▶ [Exercise directions]:
What should come back is the data below, word for word, minus any picture.
(Beginning of Data shown)
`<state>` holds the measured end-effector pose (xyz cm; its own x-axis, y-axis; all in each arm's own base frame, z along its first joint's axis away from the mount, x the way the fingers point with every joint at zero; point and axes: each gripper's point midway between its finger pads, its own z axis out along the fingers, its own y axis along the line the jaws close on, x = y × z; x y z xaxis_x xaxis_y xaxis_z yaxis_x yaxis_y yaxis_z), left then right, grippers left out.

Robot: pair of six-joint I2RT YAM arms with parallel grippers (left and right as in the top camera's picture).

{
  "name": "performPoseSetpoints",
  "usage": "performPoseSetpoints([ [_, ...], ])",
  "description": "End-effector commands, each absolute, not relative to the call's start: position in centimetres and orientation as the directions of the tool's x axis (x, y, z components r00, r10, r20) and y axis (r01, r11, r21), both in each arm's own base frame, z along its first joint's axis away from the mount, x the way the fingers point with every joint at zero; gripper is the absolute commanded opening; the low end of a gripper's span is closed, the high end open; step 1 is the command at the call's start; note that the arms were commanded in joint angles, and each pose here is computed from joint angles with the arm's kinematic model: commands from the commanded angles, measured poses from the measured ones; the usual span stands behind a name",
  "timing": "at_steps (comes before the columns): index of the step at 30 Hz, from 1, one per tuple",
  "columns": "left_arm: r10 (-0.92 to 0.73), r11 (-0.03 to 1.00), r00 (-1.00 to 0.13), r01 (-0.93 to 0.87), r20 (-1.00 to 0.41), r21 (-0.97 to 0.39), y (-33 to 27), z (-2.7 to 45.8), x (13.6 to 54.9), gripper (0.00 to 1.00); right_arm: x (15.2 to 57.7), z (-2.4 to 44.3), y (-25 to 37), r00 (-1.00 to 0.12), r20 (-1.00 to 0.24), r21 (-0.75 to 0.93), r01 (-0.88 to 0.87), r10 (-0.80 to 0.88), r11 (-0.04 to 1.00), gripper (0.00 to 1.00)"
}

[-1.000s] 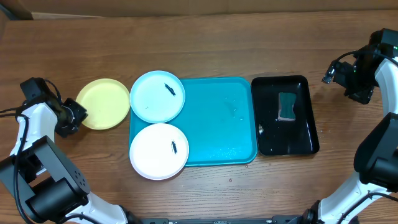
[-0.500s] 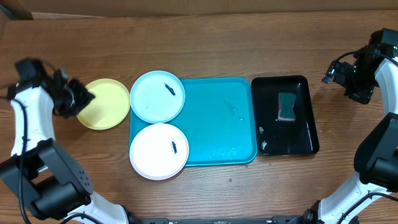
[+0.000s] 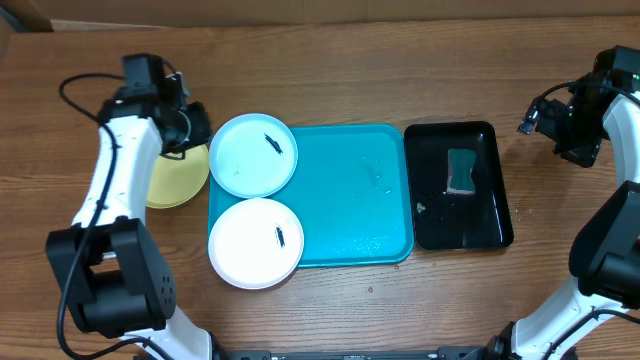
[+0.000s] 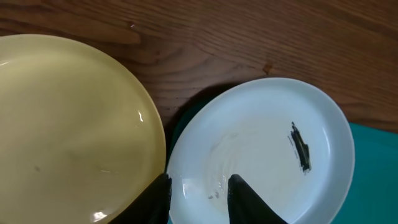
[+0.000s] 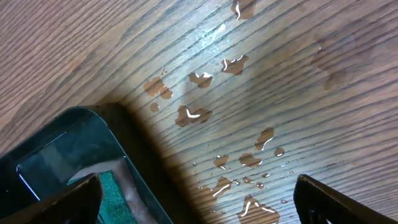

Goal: Clean dirty plates on tray and stack at the side
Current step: 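Move the left gripper to the upper white plate rim and grip it, then slide the white plate to the center of the blue tray with left gripper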

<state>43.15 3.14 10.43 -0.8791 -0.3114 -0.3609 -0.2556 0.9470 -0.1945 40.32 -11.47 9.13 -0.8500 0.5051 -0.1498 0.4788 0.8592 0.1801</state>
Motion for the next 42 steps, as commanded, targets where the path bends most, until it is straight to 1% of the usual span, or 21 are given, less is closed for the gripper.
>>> performPoseSetpoints([
  [1,-0.275,0.962,-0.881,-0.253,-0.386,-0.108,4.0,10.2,42.8,0.33,40.9,11.0,-11.5,-0.842,-0.198,0.190,0.470,0.502,0.862,1.00],
  [9,-0.253,0.968,-0.889,-0.233,-0.381,-0.098,3.9,8.5,42.3,0.35,40.9,11.0,-11.5,-0.841,-0.199,0.190,0.470,0.502,0.862,1.00],
  [14,-0.252,0.968,-0.883,-0.231,-0.397,-0.100,3.9,7.5,42.4,0.33,40.9,11.0,-11.5,-0.841,-0.199,0.190,0.470,0.502,0.862,1.00],
  [16,-0.253,0.968,-0.883,-0.231,-0.396,-0.102,3.8,7.0,42.2,0.30,40.9,11.0,-11.5,-0.842,-0.198,0.190,0.470,0.502,0.862,1.00],
  [19,-0.253,0.968,-0.885,-0.230,-0.391,-0.104,3.7,6.4,41.9,0.29,40.9,11.0,-11.5,-0.841,-0.199,0.190,0.470,0.502,0.862,1.00],
  [31,-0.236,0.972,-0.882,-0.211,-0.407,-0.107,2.9,4.0,41.3,0.29,40.9,11.0,-11.5,-0.841,-0.199,0.190,0.470,0.502,0.862,1.00],
  [34,-0.236,0.971,-0.884,-0.198,-0.403,-0.134,2.4,4.0,41.4,0.25,40.9,11.0,-11.5,-0.841,-0.199,0.190,0.470,0.502,0.862,1.00],
  [38,-0.236,0.968,-0.892,-0.181,-0.386,-0.173,1.6,3.9,41.2,0.24,40.9,11.0,-11.5,-0.841,-0.199,0.190,0.470,0.502,0.862,1.00],
  [42,-0.232,0.968,-0.901,-0.175,-0.367,-0.182,1.0,3.8,40.8,0.24,40.9,11.0,-11.5,-0.841,-0.199,0.190,0.470,0.502,0.862,1.00],
])
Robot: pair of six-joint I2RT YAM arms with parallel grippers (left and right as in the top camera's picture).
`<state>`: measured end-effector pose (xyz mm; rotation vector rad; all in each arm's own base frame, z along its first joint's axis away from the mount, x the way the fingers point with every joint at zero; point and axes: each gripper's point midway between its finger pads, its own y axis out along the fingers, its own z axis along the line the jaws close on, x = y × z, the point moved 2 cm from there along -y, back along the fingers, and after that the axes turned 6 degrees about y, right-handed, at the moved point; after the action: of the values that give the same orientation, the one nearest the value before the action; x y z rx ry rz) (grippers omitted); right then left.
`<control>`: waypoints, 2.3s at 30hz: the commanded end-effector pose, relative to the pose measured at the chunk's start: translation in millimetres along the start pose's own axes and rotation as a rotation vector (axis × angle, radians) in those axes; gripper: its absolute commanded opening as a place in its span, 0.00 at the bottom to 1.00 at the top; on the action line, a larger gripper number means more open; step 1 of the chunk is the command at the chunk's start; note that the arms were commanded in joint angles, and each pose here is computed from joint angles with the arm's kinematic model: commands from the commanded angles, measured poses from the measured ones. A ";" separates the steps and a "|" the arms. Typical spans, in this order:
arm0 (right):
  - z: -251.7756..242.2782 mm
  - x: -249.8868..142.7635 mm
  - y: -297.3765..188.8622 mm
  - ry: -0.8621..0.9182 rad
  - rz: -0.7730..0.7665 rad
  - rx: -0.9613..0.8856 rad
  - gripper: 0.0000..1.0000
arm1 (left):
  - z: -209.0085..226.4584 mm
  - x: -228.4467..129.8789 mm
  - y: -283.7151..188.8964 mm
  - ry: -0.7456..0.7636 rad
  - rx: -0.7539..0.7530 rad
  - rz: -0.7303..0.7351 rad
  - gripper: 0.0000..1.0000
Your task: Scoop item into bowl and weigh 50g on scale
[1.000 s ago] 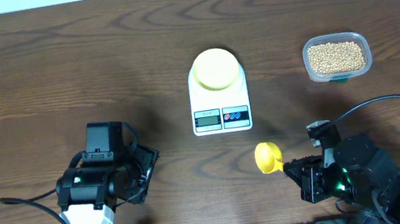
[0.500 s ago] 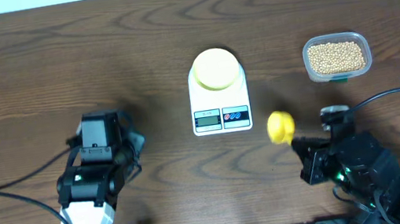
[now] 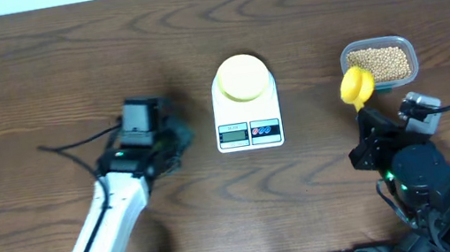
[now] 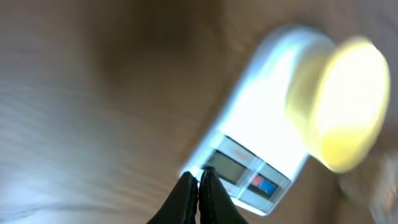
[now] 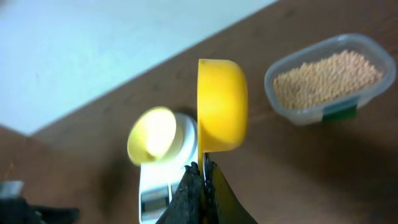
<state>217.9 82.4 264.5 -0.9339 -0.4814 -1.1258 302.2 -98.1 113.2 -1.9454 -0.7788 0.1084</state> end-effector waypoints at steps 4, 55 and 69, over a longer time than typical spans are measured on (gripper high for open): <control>-15.4 11.6 1.3 -0.012 -0.056 -0.083 0.01 | -66.3 -55.7 6.0 0.337 -0.162 0.053 0.07; -31.4 -0.8 21.3 -0.150 -0.011 -0.221 0.01 | -80.1 -96.1 100.8 0.339 -0.084 0.014 0.08; -31.4 -0.9 21.5 -0.151 -0.011 -0.222 0.01 | -78.2 -97.6 108.5 0.328 -0.095 0.042 0.07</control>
<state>232.6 63.8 235.4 -1.1999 -0.4809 -1.1187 305.1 -247.3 39.7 -2.0032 -0.5241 -0.2381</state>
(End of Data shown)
▶ [Expected output]:
`<state>` holds the measured end-effector pose (xyz cm; its own x-axis, y-axis; all in each arm's own base frame, z along its first joint's axis away from the mount, x the way the fingers point with every joint at zero; point and axes: each gripper's point midway between its finger pads, its own z axis out along the fingers, its own y axis along the line the jaws close on, x = y × z; x y z xaxis_x xaxis_y xaxis_z yaxis_x yaxis_y yaxis_z), left then right, grippers left out.

Robot: pair of six-joint I2RT YAM arms with parallel grippers (left and right as in the top camera's picture).

{
  "name": "performPoseSetpoints",
  "usage": "performPoseSetpoints([ [_, ...], ])",
  "description": "End-effector commands, each absolute, not relative to the call's start: position in centimetres and orientation as the directions of the tool's x axis (x, y, z components r00, r10, r20) and y axis (r01, r11, r21), both in each arm's own base frame, z along its first joint's axis away from the mount, x the way the fingers point with every joint at zero; gripper is the absolute commanded opening; the low end of a gripper's span is closed, the high end open; step 1 is the command at the call's start; note that the arms were commanded in joint angles, and each pose here is computed from joint angles with the arm's kinematic model: commands from the commanded angles, measured poses from the measured ones; the usual span stands behind a name",
  "timing": "at_steps (comes before the columns): index of the step at 30 Hz, from 1, one per tuple",
  "columns": "left_arm: r10 (-0.92 to 0.73), r11 (-0.03 to 1.00), r00 (-1.00 to 0.13), r01 (-0.93 to 0.87), r20 (-1.00 to 0.41), r21 (-0.97 to 0.39), y (-33 to 27), z (-2.7 to 45.8), x (13.6 to 54.9), gripper (0.00 to 1.00); right_arm: x (15.2 to 57.7), z (-2.4 to 44.3), y (-25 to 37), r00 (-1.00 to 0.12), r20 (-1.00 to 0.24), r21 (-0.75 to 0.93), r01 (-0.88 to 0.87), r10 (-0.80 to 0.88), r11 (-0.04 to 1.00), gripper (0.00 to 1.00)"
}

[-1.000s] 
[-0.500s] 
[+0.000s] 
[+0.000s] 
[+0.000s] 

Goal: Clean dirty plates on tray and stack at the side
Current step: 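Move the left gripper to the upper white plate rim and grip it, then slide the white plate to the center of the blue tray with left gripper
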
<state>43.15 3.14 10.43 -0.8791 -0.3114 -0.3609 -0.2556 0.9470 -0.1945 40.32 -11.47 9.13 -0.8500 0.5051 -0.1498 0.4788 0.8592 0.1801</state>
Motion for the next 42 steps, as commanded, targets where the path bends most, until it is straight to 1% of the usual span, or 21 are given, less is closed for the gripper.
>>> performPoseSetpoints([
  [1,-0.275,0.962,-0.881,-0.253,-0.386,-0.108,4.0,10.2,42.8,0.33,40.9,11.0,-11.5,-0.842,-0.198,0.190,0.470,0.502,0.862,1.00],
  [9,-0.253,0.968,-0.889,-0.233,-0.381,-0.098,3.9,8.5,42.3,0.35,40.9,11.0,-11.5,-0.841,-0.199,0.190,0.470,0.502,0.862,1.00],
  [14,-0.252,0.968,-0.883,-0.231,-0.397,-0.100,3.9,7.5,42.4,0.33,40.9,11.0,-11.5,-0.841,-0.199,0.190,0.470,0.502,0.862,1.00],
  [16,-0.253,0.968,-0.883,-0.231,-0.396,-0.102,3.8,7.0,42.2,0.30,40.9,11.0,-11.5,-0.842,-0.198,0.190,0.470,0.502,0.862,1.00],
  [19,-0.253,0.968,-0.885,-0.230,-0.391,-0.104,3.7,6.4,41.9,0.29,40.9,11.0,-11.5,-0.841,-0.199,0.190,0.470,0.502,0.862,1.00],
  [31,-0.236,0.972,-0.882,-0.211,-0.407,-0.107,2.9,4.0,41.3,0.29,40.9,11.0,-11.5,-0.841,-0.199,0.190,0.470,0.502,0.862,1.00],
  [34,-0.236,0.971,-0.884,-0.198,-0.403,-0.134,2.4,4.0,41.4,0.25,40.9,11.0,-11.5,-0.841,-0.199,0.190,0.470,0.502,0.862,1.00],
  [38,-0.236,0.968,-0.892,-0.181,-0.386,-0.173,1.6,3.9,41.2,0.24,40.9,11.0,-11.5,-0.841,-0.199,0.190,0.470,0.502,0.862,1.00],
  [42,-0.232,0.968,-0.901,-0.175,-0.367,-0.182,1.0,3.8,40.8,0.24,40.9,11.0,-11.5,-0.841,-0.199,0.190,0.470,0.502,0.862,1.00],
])
Robot: pair of six-joint I2RT YAM arms with parallel grippers (left and right as in the top camera's picture).
`<state>`: measured end-effector pose (xyz mm; rotation vector rad; all in each arm's own base frame, z along its first joint's axis away from the mount, x the way the fingers point with every joint at zero; point and axes: each gripper's point midway between its finger pads, its own y axis out along the fingers, its own z axis along the line the jaws close on, x = y × z, the point moved 2 cm from there along -y, back along the fingers, and after that the axes turned 6 degrees about y, right-handed, at the moved point; after the action: of the values that give the same orientation, the one nearest the value before the action; x y z rx ry rz) (grippers omitted); right then left.
`<control>`: waypoints, 2.3s at 30hz: the commanded end-effector pose, relative to the pose measured at the chunk's start: translation in millimetres along the start pose's own axes and rotation as a rotation vector (axis × angle, radians) in those axes; gripper: its absolute commanded opening as a place in its span, 0.00 at the bottom to 1.00 at the top; on the action line, a larger gripper number means more open; step 1 of the chunk is the command at the chunk's start; note that the arms were commanded in joint angles, and each pose here is computed from joint angles with the arm's kinematic model: commands from the commanded angles, measured poses from the measured ones. A ";" separates the steps and a "|" the arms. Typical spans, in this order:
arm0 (right):
  - z: -251.7756..242.2782 mm
  - x: -249.8868..142.7635 mm
  - y: -297.3765..188.8622 mm
  - ry: -0.8621..0.9182 rad
  - rz: -0.7730..0.7665 rad
  - rx: -0.9613..0.8856 rad
  - gripper: 0.0000..1.0000
arm1 (left):
  - z: -209.0085..226.4584 mm
  - x: -228.4467..129.8789 mm
  - y: -283.7151..188.8964 mm
  - ry: -0.7456..0.7636 rad
  - rx: -0.7539..0.7530 rad
  - rz: -0.7303..0.7351 rad
  - gripper: 0.0000..1.0000
Your task: Scoop item into bowl and weigh 50g on scale
[1.000 s ago] 
[0.500 s ago] 
[now] 
[now] 
[now] 
<state>217.9 82.4 264.5 -0.9339 -0.4814 -1.1258 302.2 -98.1 113.2 -1.9454 -0.7788 0.1084</state> end-effector waypoints at steps 4, 55 and 69, over a longer time than typical spans are measured on (gripper high for open): <control>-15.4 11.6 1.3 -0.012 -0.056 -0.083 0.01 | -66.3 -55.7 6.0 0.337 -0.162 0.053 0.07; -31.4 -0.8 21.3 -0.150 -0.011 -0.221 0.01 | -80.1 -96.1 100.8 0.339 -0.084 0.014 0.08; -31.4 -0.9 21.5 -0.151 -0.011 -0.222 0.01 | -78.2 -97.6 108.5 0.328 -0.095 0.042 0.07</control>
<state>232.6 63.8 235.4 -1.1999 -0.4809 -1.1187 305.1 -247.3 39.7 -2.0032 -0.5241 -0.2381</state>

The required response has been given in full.